**Your assignment**
The word "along" marks the lines you need; copy each of them from the data.

**Stored data**
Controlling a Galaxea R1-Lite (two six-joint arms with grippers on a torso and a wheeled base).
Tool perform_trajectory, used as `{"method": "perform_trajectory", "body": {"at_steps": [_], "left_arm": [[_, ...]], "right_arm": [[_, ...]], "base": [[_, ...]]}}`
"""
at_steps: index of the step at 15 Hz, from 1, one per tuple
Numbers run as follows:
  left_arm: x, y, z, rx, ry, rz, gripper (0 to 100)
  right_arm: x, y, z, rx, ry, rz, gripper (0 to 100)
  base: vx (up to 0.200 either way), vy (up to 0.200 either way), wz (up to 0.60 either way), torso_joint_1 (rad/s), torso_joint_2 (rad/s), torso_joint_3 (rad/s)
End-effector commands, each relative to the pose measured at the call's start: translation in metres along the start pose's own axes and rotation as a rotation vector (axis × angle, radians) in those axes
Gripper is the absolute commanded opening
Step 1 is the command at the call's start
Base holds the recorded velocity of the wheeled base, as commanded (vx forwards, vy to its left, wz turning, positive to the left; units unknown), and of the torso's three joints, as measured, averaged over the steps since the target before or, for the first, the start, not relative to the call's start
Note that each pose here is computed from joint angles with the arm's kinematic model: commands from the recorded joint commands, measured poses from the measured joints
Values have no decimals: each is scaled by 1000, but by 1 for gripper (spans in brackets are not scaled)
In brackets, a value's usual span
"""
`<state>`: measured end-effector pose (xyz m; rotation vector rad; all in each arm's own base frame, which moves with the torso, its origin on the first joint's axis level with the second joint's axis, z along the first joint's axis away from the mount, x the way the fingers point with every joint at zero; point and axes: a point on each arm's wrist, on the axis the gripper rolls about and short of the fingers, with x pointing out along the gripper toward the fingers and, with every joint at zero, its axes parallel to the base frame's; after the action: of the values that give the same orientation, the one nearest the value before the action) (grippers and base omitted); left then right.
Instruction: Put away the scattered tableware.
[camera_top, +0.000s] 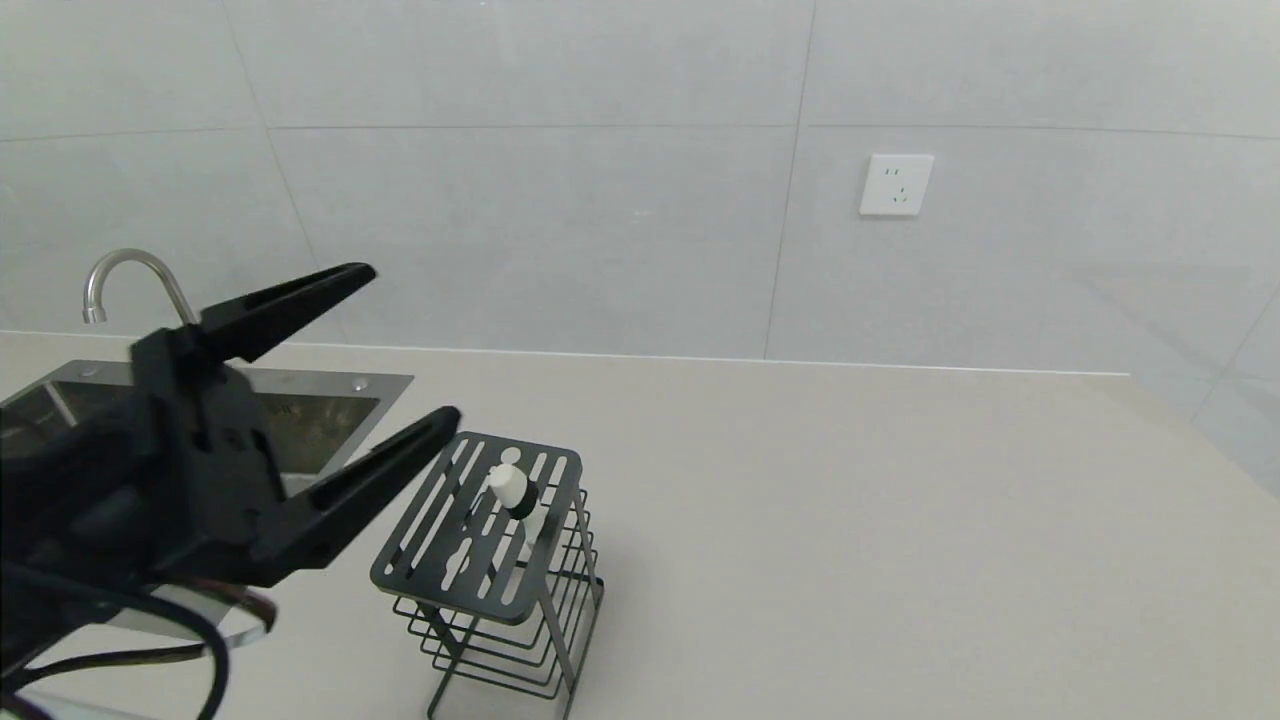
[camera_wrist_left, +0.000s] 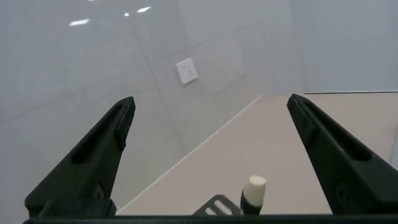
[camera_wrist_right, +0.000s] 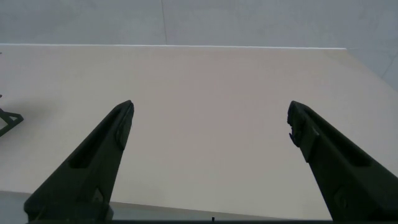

**Written response**
End-effector commands, each relative to the pose measured at the call's start: translation in metres along the start pose's own axes and rotation as a rotation vector (axis × angle, radians) in those axes
`<state>`: measured end-effector pose (xyz m; rotation vector rad; all in each arm's own base frame, which moves with the torso, its origin on the first joint's axis level with the second joint's axis, z along the first joint's axis away from the mount, x the way the fingers point with every joint at zero; point and axes: a point on each arm's wrist, on the axis the gripper rolls about and short of the fingers, with x pointing out along the gripper toward the fingers and, with every joint at zero, its axes parallel to the base frame's; after the action: of the values that give the same orientation, the one nearest the value before the action) (grippers and base omitted); left then right.

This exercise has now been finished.